Joseph avait fermé les yeux. Il ne savait plus quand. Il se sentait soulagé. Il s’était enfin ouvert et se découvrait libéré de ce sale secret qu’il avait élevé en son sein, cette mélancolie, cette vermine qui enfin allait le laisser en paix. Il pensa à Lucille et à son docteur Freud. Lucille. Il serra la main de Lucrèce et sombra dans le sommeil.

 

Ce fut Lucrèce qui le réveilla.

« Joseph ! Il fait bientôt nuit. Tu vas devoir y aller. »

Il bondit.

« Bon sang ! Je me suis endormi ! Quel goujat ! »

Elle rit. Il avait du mal à distinguer ses traits dans les ombres grandissantes. Du bout de ses doigts, il écarta les mèches de son visage. Sa peau était brûlante.

« Je ne peux pas te laisser seule. Je vais te porter !

— Pas question ! D’abord, tu n’y arriverais pas et puis ils ne nous laisseraient pas entrer. Nous ne devons pas attirer l’attention.

— Entrer où ? Où dois-je aller ?

— Au Luna Park de la porte Maillot. C’est là que se trouve l’abri que mon père a arrangé. Une cachette introuvable ! Marche vers le nord-est, tout droit. Puis laisse-toi guider par les lumières du parc. Une fois entré, cherche la femme-gorille.

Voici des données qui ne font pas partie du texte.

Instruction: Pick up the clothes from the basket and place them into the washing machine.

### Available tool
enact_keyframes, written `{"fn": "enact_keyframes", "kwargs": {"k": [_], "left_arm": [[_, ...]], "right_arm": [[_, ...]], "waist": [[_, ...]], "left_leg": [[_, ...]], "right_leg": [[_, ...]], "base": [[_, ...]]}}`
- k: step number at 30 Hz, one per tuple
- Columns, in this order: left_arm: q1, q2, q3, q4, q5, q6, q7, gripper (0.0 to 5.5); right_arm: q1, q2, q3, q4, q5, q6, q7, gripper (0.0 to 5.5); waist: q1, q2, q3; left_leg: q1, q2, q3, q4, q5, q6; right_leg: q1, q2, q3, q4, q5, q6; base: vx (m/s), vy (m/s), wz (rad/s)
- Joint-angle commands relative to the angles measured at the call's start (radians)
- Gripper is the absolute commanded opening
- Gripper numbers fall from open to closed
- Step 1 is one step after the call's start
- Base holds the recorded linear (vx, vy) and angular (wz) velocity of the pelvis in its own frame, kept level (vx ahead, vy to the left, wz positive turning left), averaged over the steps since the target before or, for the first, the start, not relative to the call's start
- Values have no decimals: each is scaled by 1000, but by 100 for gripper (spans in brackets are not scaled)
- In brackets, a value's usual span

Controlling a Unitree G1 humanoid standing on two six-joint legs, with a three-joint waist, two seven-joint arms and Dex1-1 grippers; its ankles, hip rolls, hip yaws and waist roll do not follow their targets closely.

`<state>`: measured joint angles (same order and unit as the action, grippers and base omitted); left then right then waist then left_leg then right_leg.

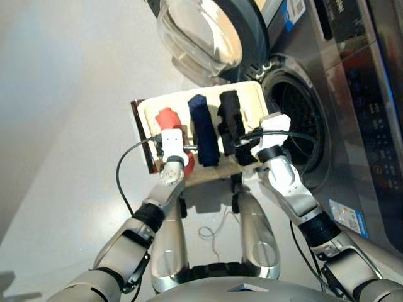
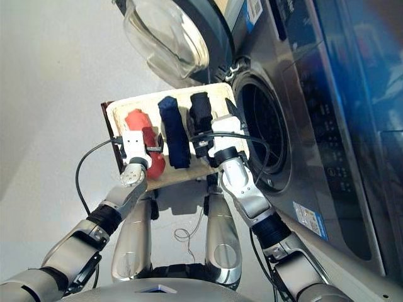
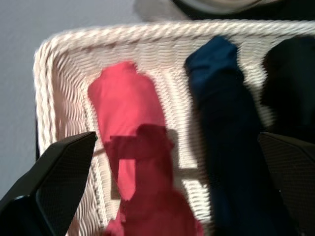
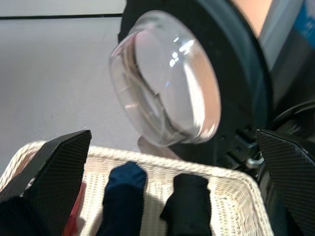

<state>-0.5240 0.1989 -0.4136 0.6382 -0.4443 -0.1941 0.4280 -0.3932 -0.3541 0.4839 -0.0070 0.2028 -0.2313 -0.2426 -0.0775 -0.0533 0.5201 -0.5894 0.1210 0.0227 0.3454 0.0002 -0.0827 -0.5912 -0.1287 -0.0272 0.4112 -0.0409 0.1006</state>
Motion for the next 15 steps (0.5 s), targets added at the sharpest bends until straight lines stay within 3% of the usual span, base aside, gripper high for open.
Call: {"fn": "enact_keyframes", "kwargs": {"k": [1, 8, 15], "left_arm": [[-97, -41, 29, 32, -44, -39, 57, 550], [-231, -43, 106, 269, -183, -18, 73, 550], [-335, -10, 147, 416, -212, 5, 75, 550]], "right_arm": [[-55, -1, 1, -172, -61, -68, -23, 550], [-128, 27, 66, -163, -42, -65, -31, 550], [-149, 18, 94, -180, 2, -79, -12, 550]], "waist": [[-14, -1, 0], [-21, -28, 0], [-38, -60, 0]], "left_leg": [[-38, 21, -9, 157, -112, -6], [-155, 32, -25, 227, -124, -10], [-217, 33, -34, 255, -128, -11]], "right_leg": [[-54, -5, 19, 137, -71, 25], [-170, 2, 21, 197, -84, 20], [-232, 3, 28, 213, -80, 21]], "base": [[0, 0, 0], [-23, -6, 16], [0, 0, 0]]}}
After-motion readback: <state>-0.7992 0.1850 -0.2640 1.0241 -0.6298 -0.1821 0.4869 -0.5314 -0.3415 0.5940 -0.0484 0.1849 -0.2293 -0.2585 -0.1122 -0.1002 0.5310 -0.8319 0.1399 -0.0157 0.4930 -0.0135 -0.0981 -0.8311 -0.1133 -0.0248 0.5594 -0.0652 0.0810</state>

— Qu’est-ce que c’est que ça, encore ?

— Son vrai nom, c’est Rosa. Une Tchèque. Elle a commencé comme lutteuse mais son sport n’intéresse personne ici. Alors, elle fait la femme-gorille au Luna Park. Elle exhibe ses muscles et laisse caresser pour un billet la fourrure qu’elle s’est fabriquée avec des tisanes de bohémiennes. Tu verras, elle vaut le voyage !

Elle s’est beaucoup occupée de moi quand mon oncle avait autre chose à faire que me servir la soupe ou m’apprendre à lire. J’en ai passé des soirées avec la femme à barbe ! Elle m’aime comme sa fille.

— D’accord. J’y vais. Ne t’inquiète pas. Nous reviendrons nous occuper de toi.

— Oui, elle saura quoi faire. Note bien le chemin, il faudra me retrouver.

— Ne t’inquiète pas. Tout va bien se passer. »

Il s’élança pour s’interrompre aussitôt et revenir en arrière. Il s’agenouilla et lui prit la main.

« N’aie pas peur. Garde le pistolet auprès de toi. Même s’il est vide.

— Ne fais pas cette tête ! se moqua-t-elle. Je tiendrai le coup. J’ai dormi, moi aussi. Je me sens mieux. Vraiment. »

Joseph fit mine de partir. Elle le retint par la main.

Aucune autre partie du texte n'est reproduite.